START Collected material

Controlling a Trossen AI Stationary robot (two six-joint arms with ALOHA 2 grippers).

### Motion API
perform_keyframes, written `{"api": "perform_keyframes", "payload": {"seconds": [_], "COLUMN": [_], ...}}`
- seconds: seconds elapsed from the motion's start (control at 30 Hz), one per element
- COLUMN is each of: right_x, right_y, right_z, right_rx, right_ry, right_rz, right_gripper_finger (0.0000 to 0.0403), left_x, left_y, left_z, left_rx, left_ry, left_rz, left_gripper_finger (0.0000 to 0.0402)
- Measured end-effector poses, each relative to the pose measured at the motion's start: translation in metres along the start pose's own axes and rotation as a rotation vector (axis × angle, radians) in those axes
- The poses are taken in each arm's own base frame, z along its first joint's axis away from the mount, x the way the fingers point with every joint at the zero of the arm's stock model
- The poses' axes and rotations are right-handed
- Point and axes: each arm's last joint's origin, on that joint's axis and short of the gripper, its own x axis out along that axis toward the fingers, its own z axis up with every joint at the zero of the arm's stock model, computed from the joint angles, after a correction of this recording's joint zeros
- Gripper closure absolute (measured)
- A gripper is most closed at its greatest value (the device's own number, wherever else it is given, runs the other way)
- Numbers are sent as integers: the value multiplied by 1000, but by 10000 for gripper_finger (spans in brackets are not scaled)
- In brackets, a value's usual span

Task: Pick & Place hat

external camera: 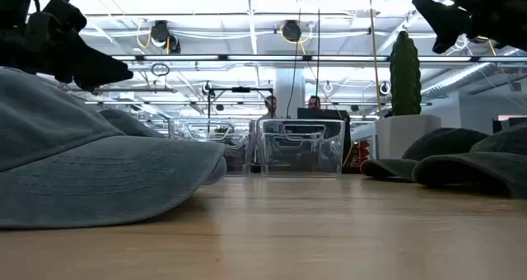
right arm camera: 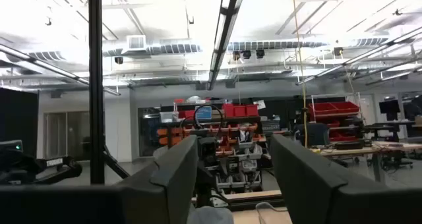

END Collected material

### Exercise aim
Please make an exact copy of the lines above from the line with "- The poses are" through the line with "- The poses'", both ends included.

### Expected output
- The poses are taken in each arm's own base frame, z along its first joint's axis away from the mount, x the way the fingers point with every joint at the zero of the arm's stock model
- The poses' axes and rotations are right-handed

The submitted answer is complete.